**Exercise:**
Line for line, the listing below is to be transcribed exactly.

=== Begin Enclosure ===

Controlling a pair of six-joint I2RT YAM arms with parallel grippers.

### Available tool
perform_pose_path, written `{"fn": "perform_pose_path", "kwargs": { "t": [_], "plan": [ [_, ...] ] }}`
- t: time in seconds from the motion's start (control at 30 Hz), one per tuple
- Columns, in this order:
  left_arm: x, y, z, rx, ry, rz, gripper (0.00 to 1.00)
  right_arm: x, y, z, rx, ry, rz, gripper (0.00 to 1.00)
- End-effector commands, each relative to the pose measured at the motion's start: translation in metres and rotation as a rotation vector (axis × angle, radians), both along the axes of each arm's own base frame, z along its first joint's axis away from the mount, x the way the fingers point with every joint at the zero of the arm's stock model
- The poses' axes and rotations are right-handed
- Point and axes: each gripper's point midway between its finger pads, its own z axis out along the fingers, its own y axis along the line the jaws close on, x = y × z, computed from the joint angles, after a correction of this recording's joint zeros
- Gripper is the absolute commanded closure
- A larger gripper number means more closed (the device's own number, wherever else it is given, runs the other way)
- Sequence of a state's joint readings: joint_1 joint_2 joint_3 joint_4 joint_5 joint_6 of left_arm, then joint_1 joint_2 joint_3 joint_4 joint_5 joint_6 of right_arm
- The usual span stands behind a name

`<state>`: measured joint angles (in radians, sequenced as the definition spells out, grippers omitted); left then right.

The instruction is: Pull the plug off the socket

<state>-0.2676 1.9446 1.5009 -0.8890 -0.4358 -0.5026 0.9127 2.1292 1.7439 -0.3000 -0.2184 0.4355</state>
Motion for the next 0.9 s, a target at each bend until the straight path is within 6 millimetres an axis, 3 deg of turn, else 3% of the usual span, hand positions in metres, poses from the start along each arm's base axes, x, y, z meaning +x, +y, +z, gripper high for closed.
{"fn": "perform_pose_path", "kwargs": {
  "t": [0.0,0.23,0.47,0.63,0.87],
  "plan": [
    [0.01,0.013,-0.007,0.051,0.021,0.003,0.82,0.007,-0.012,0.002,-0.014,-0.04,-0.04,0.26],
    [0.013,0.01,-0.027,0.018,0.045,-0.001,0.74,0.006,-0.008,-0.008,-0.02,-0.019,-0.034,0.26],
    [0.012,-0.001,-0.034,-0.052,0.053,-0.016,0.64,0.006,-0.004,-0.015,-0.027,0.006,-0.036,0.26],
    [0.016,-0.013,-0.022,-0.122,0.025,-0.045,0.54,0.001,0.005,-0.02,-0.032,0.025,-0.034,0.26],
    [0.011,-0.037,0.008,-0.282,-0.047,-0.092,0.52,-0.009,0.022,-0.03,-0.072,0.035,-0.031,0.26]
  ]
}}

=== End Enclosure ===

**Exercise answer:**
Controlling a pair of six-joint I2RT YAM arms with parallel grippers.

### Available tool
perform_pose_path, written `{"fn": "perform_pose_path", "kwargs": { "t": [_], "plan": [ [_, ...] ] }}`
- t: time in seconds from the motion's start (control at 30 Hz), one per tuple
- Columns, in this order:
  left_arm: x, y, z, rx, ry, rz, gripper (0.00 to 1.00)
  right_arm: x, y, z, rx, ry, rz, gripper (0.00 to 1.00)
- End-effector commands, each relative to the pose measured at the motion's start: translation in metres and rotation as a rotation vector (axis × angle, radians), both along the axes of each arm's own base frame, z along its first joint's axis away from the mount, x the way the fingers point with every joint at the zero of the arm's stock model
- The poses' axes and rotations are right-handed
- Point and axes: each gripper's point midway between its finger pads, its own z axis out along the fingers, its own y axis along the line the jaws close on, x = y × z, computed from the joint angles, after a correction of this recording's joint zeros
- Gripper is the absolute commanded closure
- A larger gripper number means more closed (the device's own number, wherever else it is given, runs the other way)
- Sequence of a state's joint readings: joint_1 joint_2 joint_3 joint_4 joint_5 joint_6 of left_arm, then joint_1 joint_2 joint_3 joint_4 joint_5 joint_6 of right_arm
- The usual span stands behind a name

`<state>`: measured joint angles (in radians, sequenced as the definition spells out, grippers omitted); left then right.

The instruction is: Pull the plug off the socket

<state>-0.2676 1.9446 1.5009 -0.8890 -0.4358 -0.5026 0.9127 2.1292 1.7439 -0.3000 -0.2184 0.4355</state>
Motion for the next 0.9 s, a target at each bend until the straight path is within 6 millimetres an axis, 3 deg of turn, else 3% of the usual span, hand positions in metres, poses from the start along each arm's base axes, x, y, z meaning +x, +y, +z, gripper high for closed.
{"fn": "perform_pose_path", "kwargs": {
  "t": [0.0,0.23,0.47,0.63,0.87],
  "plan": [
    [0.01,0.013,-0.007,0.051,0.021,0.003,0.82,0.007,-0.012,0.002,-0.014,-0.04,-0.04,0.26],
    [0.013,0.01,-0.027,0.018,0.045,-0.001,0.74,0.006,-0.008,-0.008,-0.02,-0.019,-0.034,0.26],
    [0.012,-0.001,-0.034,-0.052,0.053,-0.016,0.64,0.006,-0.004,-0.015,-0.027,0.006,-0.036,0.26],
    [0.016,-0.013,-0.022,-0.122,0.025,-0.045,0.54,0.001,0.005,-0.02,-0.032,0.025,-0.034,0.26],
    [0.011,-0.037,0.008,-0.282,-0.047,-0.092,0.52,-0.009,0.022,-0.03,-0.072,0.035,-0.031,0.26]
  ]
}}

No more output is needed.